Ricoh GR Digital IV

      Photo Review 8

      In summary

       An enhanced successor to the popular GR Digital III, featuring a new image engine and Hybrid AF System.The GR Digital IV arrives a little over two years since Ricoh released the GR Digital III, offering incremental improvements in features and performance. Most are internal, due to the introduction of an updated GR ENGINE IV processing chip. The body design is essentially unchanged. Because it’s small, light and inconspicuous, the GR Digital IV is well suited to candid and street photography.  . . [more]

      Full review



      The GR Digital IV arrives a little over two years since Ricoh released the GR Digital III, offering incremental improvements in features and performance.
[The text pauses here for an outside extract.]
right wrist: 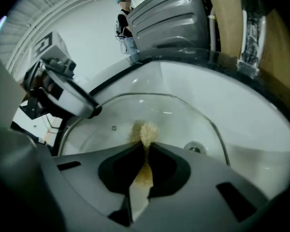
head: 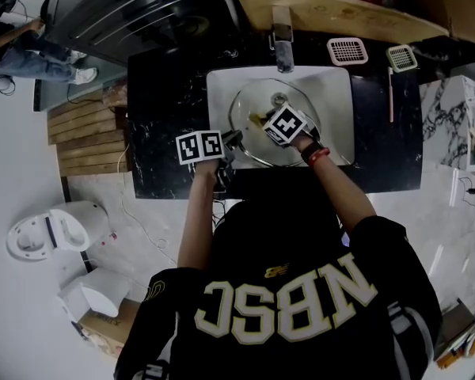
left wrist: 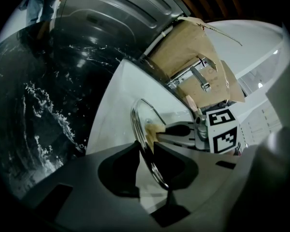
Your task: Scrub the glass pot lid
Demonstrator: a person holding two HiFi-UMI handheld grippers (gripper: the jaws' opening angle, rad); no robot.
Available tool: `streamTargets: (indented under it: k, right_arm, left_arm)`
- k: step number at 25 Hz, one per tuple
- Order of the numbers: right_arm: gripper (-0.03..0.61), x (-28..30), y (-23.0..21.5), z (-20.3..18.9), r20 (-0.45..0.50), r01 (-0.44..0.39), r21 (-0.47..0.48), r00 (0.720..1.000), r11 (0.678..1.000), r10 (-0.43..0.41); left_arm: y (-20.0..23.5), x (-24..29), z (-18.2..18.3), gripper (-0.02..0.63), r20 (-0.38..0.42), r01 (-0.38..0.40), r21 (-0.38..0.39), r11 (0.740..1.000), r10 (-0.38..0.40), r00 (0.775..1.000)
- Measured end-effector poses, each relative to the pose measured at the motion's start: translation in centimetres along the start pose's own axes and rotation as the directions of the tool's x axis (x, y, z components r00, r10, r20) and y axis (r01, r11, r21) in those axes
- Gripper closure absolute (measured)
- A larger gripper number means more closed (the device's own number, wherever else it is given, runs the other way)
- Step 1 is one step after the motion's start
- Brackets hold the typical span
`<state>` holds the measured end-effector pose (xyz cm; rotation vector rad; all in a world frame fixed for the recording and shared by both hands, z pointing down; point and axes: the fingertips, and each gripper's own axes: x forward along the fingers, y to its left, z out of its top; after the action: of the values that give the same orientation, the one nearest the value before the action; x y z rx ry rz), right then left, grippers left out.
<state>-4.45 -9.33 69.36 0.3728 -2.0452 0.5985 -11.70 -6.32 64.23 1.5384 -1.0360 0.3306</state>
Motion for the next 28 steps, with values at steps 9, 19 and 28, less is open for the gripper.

Most are internal, due to the introduction of an updated GR ENGINE IV processing chip. The body design is essentially unchanged. Because it’s small, light and inconspicuous, the GR Digital IV is well suited to candid and street photography.

      As with previous models, the GR Digital IV carries a high price tag for the features it offers. Its fixed focal length lens covers a fairly wide angle of view (equivalent to 28mm in 35mm format) but no viewfinder is provided, so the monitor must be used for navigating the menus (which are lengthy and in small type) and for composing shots.
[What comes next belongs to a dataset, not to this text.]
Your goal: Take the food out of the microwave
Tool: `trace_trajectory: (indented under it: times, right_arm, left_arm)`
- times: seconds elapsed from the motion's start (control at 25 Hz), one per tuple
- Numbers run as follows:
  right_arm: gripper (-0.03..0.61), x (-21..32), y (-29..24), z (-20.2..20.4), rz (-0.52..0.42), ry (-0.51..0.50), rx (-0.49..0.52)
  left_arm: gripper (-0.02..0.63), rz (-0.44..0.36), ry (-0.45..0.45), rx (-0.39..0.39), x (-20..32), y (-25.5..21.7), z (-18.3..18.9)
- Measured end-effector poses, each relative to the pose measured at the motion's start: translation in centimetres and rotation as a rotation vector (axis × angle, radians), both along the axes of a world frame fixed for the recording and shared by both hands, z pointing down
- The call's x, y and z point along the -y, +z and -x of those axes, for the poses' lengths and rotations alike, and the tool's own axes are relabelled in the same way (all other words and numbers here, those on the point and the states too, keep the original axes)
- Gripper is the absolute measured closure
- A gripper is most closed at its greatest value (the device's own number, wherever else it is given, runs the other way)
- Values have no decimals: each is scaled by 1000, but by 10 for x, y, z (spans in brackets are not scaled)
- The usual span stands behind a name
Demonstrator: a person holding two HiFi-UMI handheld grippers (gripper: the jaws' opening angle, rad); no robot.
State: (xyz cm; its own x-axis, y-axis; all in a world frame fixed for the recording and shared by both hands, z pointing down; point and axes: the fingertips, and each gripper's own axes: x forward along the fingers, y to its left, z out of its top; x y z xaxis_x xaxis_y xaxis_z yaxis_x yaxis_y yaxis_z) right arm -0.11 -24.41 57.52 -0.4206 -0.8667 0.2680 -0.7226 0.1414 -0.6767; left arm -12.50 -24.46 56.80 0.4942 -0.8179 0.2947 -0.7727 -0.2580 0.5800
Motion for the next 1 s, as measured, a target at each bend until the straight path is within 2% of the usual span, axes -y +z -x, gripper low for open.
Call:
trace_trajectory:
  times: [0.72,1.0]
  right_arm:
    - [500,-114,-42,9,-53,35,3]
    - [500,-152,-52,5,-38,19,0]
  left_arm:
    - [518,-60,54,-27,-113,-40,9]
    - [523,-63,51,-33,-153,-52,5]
      It also lacks many of the functions snapshooters have come to expect: face recognition, touch-screen controls and HD video recording. At 10 megapixels, its megapixel count is also relatively low, although appropriate for a camera of its type. Photographers who shoot raw files will find enough detail and dynamic range to print at A3 size.


      The white ‘limited edition’ version of the GR Digital IV. (Source: Ricoh.)

      While most cameras that go on sale will be black, Ricoh is simultaneously releasing a limited edition (10,000 units worldwide) version of the GRD IV in a white body with a metal lens cap and leather camera strap and $899 price tag. Fewer than 200 are likely to be available in Australia.

      Build and Ergonomics
      With so few changes to body and menu design, the GR Digital IV looks and handles like its predecessor. The front panel of the camera is very discrete, with the same retracting 6mm lens, finger grip moulding and AF-assist LED but includes a new external AF sensor for the Hybrid AF System (see below).


      Front view of the GR Digital IV. (Source: Ricoh.)

      The ‘up-down’ dial is still positioned just in front of the shutter button, with a complementary ‘ADJ.’ lever on the rear panel for horizontal adjustments. These dials can be used instead of the arrow pad buttons for navigating through menus and viewing shots as well as for selecting aperture and shutter speed settings in the P, A, S and M modes.

      Nothing much has changed on the top panel of the camera, either. The locking mode dial is located on the right rear corner, providing the same nine settings as the GR Digital III’s. An oval shutter button sits just to its left.

      Behind and left of the shutter button is a recessed power on/off switch. Further left is a hot shoe for external flash units or the GV-1/GV-2 external viewfinder, while at the left hand edge is a small pop-up flash.


      The top panel of the GR Digital IV with the lens extended. (Source: Ricoh.)

      Although the LCD monitor is the same size as the GR Digital III’s its resolution has been boosted from 920,000 dots to 1,230,000 dots. It claims to provide better outdoor visibility, which is particularly desirable when using the camera’s menu system as its small font size can be difficult to read in bright conditions


      The rear panel of the GR Digital IV. (Source: Ricoh.)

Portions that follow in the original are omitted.